# Exercise brief
Search the material below for the string "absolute" and list each line that holds it.

# Data extract
- Opening Delimiter -

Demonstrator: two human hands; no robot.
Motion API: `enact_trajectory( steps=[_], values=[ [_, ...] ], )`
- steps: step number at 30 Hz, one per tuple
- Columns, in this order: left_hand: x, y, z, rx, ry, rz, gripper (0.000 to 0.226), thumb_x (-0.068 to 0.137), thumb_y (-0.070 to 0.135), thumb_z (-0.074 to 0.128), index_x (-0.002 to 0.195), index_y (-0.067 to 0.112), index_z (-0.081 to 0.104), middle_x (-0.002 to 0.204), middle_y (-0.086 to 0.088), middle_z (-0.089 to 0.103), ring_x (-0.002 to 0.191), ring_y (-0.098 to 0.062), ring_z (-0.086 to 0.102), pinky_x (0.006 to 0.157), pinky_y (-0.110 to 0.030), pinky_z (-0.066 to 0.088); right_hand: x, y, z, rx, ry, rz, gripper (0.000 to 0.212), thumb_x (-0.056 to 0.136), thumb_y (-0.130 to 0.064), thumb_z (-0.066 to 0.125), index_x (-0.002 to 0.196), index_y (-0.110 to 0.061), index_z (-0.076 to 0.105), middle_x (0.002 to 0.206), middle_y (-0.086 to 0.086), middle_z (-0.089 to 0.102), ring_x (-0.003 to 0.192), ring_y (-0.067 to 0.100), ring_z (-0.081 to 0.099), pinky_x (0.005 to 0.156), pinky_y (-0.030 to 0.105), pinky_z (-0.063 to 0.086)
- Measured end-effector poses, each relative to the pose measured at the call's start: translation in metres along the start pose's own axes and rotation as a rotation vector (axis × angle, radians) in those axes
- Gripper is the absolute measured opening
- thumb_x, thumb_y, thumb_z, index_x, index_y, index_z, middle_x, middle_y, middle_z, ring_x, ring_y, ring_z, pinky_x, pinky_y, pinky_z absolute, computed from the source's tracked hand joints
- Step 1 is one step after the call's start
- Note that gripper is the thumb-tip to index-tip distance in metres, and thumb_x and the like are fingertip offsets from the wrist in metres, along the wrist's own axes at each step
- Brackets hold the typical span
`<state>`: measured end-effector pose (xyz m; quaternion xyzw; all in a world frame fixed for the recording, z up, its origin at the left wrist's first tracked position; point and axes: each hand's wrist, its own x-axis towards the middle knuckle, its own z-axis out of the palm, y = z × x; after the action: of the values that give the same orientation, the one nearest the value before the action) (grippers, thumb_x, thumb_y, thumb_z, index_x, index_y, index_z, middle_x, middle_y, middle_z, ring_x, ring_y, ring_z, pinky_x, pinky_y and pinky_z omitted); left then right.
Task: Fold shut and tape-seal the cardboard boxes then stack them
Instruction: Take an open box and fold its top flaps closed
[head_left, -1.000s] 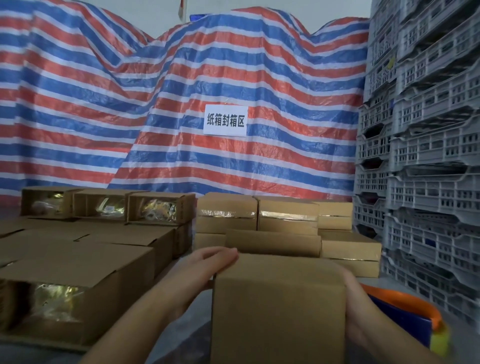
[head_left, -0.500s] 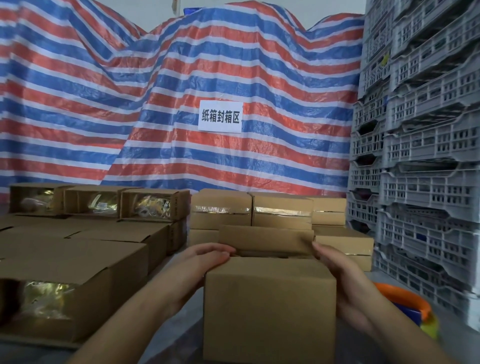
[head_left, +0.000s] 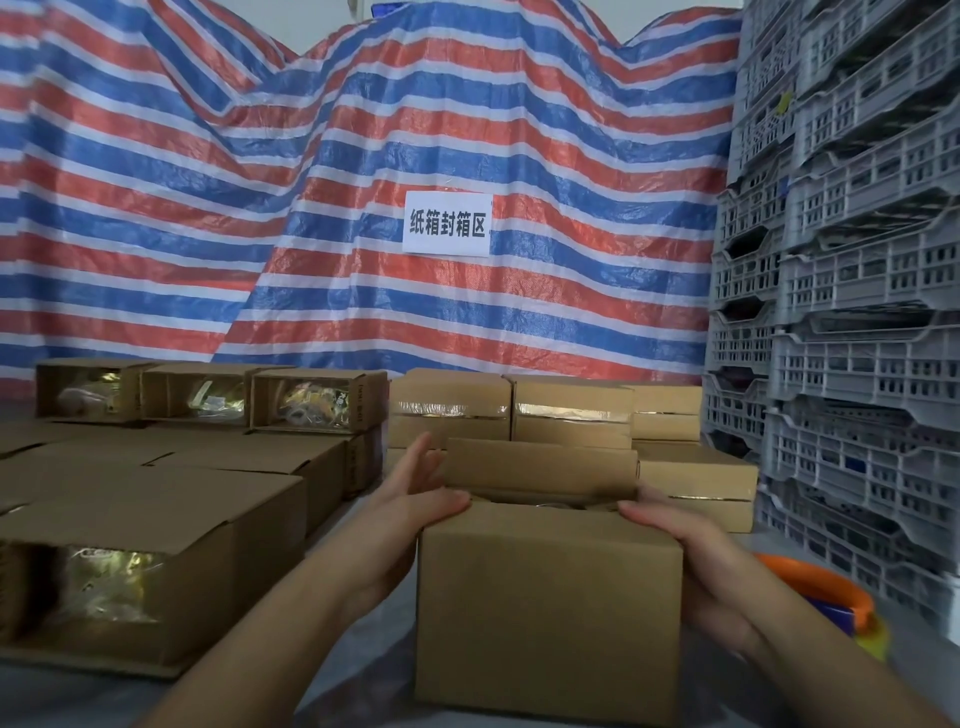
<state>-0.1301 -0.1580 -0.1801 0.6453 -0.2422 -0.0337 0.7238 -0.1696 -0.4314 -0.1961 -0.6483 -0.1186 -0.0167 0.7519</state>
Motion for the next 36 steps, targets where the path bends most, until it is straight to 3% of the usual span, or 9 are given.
enact_trajectory(
  steps=[4, 9, 16, 21, 25, 28, 30, 34, 36],
  values=[
    [0.0, 0.001, 0.0, -0.083, -0.099, -0.047, 0.061, 0.077, 0.01, 0.066, 0.133, 0.032, 0.055, 0.121, 0.007, 0.069, 0.096, -0.016, 0.07, 0.074, -0.028, 0.054, 0.0, 0.001, 0.0, 0.014, -0.01, -0.002, 0.062, 0.06, -0.037, 0.09, 0.117, -0.023, 0.071, 0.125, 0.018, 0.068, 0.104, 0.031, 0.07, 0.08, 0.037, 0.058],
    [0.001, -0.005, -0.003, 0.032, 0.029, -0.045, 0.038, 0.071, 0.026, 0.071, 0.108, 0.019, 0.07, 0.115, -0.011, 0.067, 0.1, -0.027, 0.063, 0.081, -0.034, 0.047, -0.002, -0.003, 0.004, 0.021, 0.037, -0.02, 0.064, 0.058, -0.033, 0.085, 0.121, -0.037, 0.07, 0.118, 0.012, 0.072, 0.104, 0.035, 0.071, 0.076, 0.04, 0.058],
    [0.003, -0.008, -0.006, 0.126, 0.04, -0.07, 0.025, 0.071, 0.039, 0.071, 0.092, 0.026, 0.075, 0.092, 0.002, 0.073, 0.087, -0.017, 0.067, 0.072, -0.028, 0.047, -0.004, -0.003, 0.007, 0.014, 0.041, -0.091, 0.067, 0.062, -0.033, 0.082, 0.127, -0.041, 0.065, 0.124, 0.003, 0.071, 0.112, 0.031, 0.068, 0.086, 0.042, 0.056],
    [0.002, -0.008, -0.006, 0.122, 0.028, -0.081, 0.029, 0.067, 0.042, 0.07, 0.091, 0.026, 0.075, 0.088, 0.002, 0.074, 0.082, -0.017, 0.068, 0.067, -0.026, 0.05, -0.001, 0.001, 0.007, -0.108, 0.14, -0.177, 0.029, 0.08, -0.031, 0.07, 0.104, -0.017, 0.079, 0.13, -0.012, 0.066, 0.114, 0.017, 0.067, 0.093, 0.038, 0.051],
    [0.001, -0.007, -0.005, 0.12, 0.042, -0.08, 0.029, 0.068, 0.04, 0.07, 0.091, 0.024, 0.074, 0.095, -0.003, 0.071, 0.086, -0.02, 0.066, 0.067, -0.028, 0.049, 0.0, 0.003, 0.008, -0.142, 0.168, -0.21, 0.027, 0.082, -0.027, 0.063, 0.096, -0.011, 0.081, 0.127, -0.01, 0.068, 0.112, 0.016, 0.067, 0.087, 0.034, 0.05],
    [0.002, -0.006, -0.004, 0.171, 0.046, -0.096, 0.018, 0.084, 0.03, 0.067, 0.098, 0.022, 0.073, 0.103, -0.006, 0.068, 0.089, -0.02, 0.064, 0.071, -0.029, 0.048, -0.001, 0.001, 0.01, -0.15, 0.171, -0.227, 0.025, 0.08, -0.024, 0.063, 0.091, -0.01, 0.081, 0.122, -0.007, 0.071, 0.11, 0.017, 0.068, 0.087, 0.033, 0.049],
    [0.001, 0.001, -0.005, 0.285, 0.039, -0.106, 0.013, 0.092, 0.028, 0.063, 0.101, 0.025, 0.072, 0.106, -0.002, 0.067, 0.094, -0.018, 0.063, 0.076, -0.028, 0.047, -0.003, 0.0, 0.013, -0.143, 0.169, -0.23, 0.025, 0.078, -0.023, 0.062, 0.088, -0.01, 0.081, 0.119, -0.005, 0.072, 0.105, 0.017, 0.069, 0.085, 0.033, 0.051],
    [0.001, 0.034, 0.006, 0.812, 0.045, -0.022, 0.019, 0.095, 0.034, 0.061, 0.113, 0.036, 0.063, 0.108, 0.009, 0.066, 0.095, -0.005, 0.062, 0.073, -0.019, 0.048, -0.006, -0.001, 0.018, -0.148, 0.186, -0.259, 0.024, 0.077, -0.022, 0.062, 0.085, -0.01, 0.082, 0.112, -0.003, 0.074, 0.099, 0.015, 0.071, 0.081, 0.028, 0.053],
    [0.001, 0.048, 0.028, 1.044, 0.065, 0.109, 0.036, 0.097, 0.041, 0.055, 0.132, 0.034, 0.054, 0.126, 0.007, 0.061, 0.11, -0.009, 0.059, 0.088, -0.026, 0.05, -0.007, -0.002, 0.017, -0.155, 0.19, -0.261, 0.024, 0.077, -0.022, 0.062, 0.085, -0.011, 0.082, 0.111, -0.003, 0.074, 0.099, 0.015, 0.071, 0.081, 0.027, 0.053]
  ],
)
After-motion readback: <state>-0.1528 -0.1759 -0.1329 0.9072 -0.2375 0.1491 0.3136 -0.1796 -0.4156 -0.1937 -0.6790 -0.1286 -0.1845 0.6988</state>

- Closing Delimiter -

# Task response
- Gripper is the absolute measured opening
- thumb_x, thumb_y, thumb_z, index_x, index_y, index_z, middle_x, middle_y, middle_z, ring_x, ring_y, ring_z, pinky_x, pinky_y, pinky_z absolute, computed from the source's tracked hand joints

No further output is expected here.